ハイエースはカスタムベースとして趣味のクルマでも人気。宅配便などでの活躍も忘れられない
ハイエースはカスタムベースとして趣味のクルマでも人気。宅配便などでの活躍も忘れられない

 こういった要素に加えハイエースは抜群の信頼性、耐久性を持つこともあり、特に東南アジアの新興国などで絶大な人気となっており、中国ではハイエースのライバル車を通り越して100%クローンのようなコピー車が多数販売されているほどである。

 コピー車の是非はさておき、日本車が外国車の影響を大きく受けることは多々ある中で、日本車が外国でコピーされるというのはハイエースがおそらく唯一となる凄いことではないだろうか。

■いつかはクラウン 日本専用モデルからの脱却!?

 1955年に日本初の純国産車として初代モデルが登場して以来、日本車としてはもっとも長い歴史を持つクラウンは一貫して「ボディサイズなど日本の風土、使用環境に合った高級車」というコンセプトを持つ。

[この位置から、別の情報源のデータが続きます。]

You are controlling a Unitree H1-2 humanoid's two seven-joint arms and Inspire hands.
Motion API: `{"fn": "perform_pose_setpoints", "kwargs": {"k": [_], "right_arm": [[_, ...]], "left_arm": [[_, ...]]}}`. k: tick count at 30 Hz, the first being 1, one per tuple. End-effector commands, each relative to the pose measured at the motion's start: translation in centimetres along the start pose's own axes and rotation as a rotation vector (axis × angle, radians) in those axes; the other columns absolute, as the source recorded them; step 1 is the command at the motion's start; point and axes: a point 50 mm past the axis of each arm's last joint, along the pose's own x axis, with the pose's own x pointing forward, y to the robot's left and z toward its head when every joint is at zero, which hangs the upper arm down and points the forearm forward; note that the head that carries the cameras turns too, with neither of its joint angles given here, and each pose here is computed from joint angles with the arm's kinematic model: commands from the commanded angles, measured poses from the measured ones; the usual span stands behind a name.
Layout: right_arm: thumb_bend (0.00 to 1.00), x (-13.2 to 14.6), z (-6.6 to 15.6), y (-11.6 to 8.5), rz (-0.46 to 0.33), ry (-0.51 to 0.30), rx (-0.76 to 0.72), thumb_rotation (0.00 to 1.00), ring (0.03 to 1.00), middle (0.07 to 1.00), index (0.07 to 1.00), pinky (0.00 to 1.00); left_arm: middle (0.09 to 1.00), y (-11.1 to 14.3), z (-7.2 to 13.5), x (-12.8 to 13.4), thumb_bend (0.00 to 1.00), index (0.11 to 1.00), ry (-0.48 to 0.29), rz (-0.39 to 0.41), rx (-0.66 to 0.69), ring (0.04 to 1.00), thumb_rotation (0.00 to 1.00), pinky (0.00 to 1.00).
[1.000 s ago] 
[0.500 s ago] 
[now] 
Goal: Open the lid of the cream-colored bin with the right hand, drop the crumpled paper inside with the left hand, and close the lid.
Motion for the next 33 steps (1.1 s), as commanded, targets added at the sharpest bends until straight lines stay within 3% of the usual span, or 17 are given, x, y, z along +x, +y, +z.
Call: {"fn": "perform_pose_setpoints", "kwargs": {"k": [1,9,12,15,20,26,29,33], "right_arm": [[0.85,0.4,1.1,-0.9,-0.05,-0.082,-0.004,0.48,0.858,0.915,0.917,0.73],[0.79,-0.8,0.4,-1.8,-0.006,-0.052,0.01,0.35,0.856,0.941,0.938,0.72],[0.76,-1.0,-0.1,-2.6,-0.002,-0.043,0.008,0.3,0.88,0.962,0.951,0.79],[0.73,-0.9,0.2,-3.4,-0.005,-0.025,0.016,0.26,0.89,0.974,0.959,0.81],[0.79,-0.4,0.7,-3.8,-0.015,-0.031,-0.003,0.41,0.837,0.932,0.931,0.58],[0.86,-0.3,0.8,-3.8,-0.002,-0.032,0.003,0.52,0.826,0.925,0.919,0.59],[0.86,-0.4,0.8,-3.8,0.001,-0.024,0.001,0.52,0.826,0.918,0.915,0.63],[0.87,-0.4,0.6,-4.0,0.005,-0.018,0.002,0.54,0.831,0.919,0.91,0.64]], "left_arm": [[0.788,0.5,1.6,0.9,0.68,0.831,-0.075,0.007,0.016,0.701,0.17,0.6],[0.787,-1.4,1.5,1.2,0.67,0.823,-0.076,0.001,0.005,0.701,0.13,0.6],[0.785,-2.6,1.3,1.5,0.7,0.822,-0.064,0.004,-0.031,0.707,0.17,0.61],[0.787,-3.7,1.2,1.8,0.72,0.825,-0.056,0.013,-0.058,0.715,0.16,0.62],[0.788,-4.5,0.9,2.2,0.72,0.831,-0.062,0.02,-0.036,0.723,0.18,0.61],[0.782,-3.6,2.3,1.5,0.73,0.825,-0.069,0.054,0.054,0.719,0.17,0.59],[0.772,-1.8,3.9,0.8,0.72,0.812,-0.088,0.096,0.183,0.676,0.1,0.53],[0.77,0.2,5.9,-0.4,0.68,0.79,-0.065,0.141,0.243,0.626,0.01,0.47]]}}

 保守的なクルマというイメージが強いクラウンであるが、その長い歴史の中ではターボやスーパーチャージャーといった過給機、トラクションコントロールや横滑り防止装置といった安全装備のいち早く搭載、現行モデルでは主力モデルを伝統の6気筒エンジンから4気筒エンジン+ハイブリッドに移行するなど、イメージとは裏腹にいろいろな部分で積極的な挑戦を行ってきたモデルでもある。

クラウンがニュルを走り込むのは異様にも思える光景だったが、新型もきっと日本市場を重視したモデルになるはずだ
クラウンがニュルを走り込むのは異様にも思える光景だったが、新型もきっと日本市場を重視したモデルになるはずだ

 かつては日本でしか通用しない高級車だったのも否めないクラウンであったが、ゼロクラウンと呼ばれた2003年登場の13代目モデルからは中国での現地生産による海外市場への挑戦も開始。

 そして今年登場する次期モデルは仕向け先はともかくとして、コンセプトモデルが出品された東京モーターショーで流れたプロモーションVTRであのニュルブルクリンクでのテストの模様も収録されており、ヨーロッパの厳しい使用環境にも対応することが期待できそう。

 それだけに次期クラウンが「日本の使用環境にもジャストミートしながら、世界にも通用する高級車」という今までにはなかった、日本代表として誇れるクルマになることを期待したい。